Notons d'ailleurs que les deux mouvements, orangisme et réunionisme ont un point commun : ils estiment que la Belgique indépendante vivrait difficilement et que sa prospérité est liée à l'association soit avec la Hollande ou soit avec la France. La pétition de Fontaine- l'Evêque, publiée par F. Dumont, ne laisse aucun doute à ce sujet. Au fond, ces pétitionnaires souhaitaient revoir ce qu'ils avaient connu pendant une vingtaine d'année : la réunion à la France.

On sait comment Louis-Philippe, pour éviter une guerre avec les puissances européennes, déclina pour son fils, le duc de Nemours, l'offre du Congrès belge qui choisit alors Léopold de Saxe Cobourg, né en 1790, veuf en 1817 de la princesse héritière d'Angleterre. En 1832, Léopold Ier épousa en seconde noces Louise-Marie d'Orléans, fille de Louis-Philippe, ce qui arrangea bien des choses.

A Morlanwelz, les petites querelles de la politique villageoise continuèrent. En 1833, les autorités communales, à court d'argent, estimèrent intelligent de rétrécir la chaussée Brunehault qui "excédait de beaucoup la largeur nécessaire aux chemins vicinaux", et de rendre à l'agriculture les parcelles provenant de ces excédant inutiles à partir du chemin de Morlanwelz à Carnières jusqu'à la rencontre du chemin de Tout-Vent. Aussitôt Warocqué, au nom du charbonnage, fît remarquer qu'il n'y avait pas eu enquête de commodo et incommodo, qu'il était privé de la contiguïté à la chaussée, ce qui dépréciait la valeur de la propriété. Le tribunal de Charleroi fut saisi du différend. Comment le jugea-t-il ? Voilà la quatrième énigme.

En 1836, Paris, âgé de 82 ans, quitte la scène politique.

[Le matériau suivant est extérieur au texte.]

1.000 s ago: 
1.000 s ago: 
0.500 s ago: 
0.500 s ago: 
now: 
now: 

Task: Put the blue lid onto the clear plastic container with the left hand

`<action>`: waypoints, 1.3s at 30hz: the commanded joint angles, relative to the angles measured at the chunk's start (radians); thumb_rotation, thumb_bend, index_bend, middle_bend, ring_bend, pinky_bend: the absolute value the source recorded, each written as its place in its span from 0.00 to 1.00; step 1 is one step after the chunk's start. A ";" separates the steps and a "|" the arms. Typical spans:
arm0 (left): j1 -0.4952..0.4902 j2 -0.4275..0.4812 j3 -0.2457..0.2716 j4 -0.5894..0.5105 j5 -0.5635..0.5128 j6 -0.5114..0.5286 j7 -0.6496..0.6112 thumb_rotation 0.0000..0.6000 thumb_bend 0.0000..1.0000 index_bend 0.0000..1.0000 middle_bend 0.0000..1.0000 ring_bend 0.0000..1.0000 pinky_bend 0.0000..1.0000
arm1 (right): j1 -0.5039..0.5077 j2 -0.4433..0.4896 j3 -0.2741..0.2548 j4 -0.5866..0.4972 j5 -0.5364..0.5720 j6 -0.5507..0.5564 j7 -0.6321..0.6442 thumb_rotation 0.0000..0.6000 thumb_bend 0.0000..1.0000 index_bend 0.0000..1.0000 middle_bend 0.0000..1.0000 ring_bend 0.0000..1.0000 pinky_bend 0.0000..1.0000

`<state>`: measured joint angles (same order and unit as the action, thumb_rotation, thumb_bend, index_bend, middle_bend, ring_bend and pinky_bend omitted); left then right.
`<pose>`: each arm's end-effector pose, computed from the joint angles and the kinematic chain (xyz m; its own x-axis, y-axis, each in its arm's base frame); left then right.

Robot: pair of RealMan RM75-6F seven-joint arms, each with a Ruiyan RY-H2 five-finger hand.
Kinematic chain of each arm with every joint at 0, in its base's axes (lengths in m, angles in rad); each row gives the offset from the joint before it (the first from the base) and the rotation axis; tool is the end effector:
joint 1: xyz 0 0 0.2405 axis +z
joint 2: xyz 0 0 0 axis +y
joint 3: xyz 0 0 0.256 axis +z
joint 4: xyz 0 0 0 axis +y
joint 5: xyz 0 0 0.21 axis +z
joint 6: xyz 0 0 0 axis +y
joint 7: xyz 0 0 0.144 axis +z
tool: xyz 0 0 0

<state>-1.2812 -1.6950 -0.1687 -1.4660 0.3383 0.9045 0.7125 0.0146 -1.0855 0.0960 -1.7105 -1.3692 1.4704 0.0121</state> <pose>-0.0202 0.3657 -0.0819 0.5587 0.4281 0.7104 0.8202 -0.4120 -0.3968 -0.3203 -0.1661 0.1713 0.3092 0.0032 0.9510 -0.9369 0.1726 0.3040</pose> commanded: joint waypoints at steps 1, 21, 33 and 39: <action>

Il est remplacé, comme bourgmestre par Abel Warocqué, fils de Nicolas. Ce dernier meurt en 1838, âgé de 64 ans; Paris , le 28 mars 1842, à 5 heures du soir, à l'age de 87 ans et 11 mois. La déclaration de décès de ce dernier, faite par ces 2 neveux, Pierre et François Paris, le signale veuf de Thérèse Laeutner. Ainsi disparurent 2 hommes qui, par leur rivalité, avaient provoqué pas mal de remous parmi les habitants de Morlanwelz.

N. Warocqué, à cause du testament de son arrière petit-fils, Raoul, est enterré dans le mausolée du parc de Mariemont; J. Paris, dans le cimetière derrière l'église, où un mémorial décidé par le conseil communal en 1912 garde son souvenir.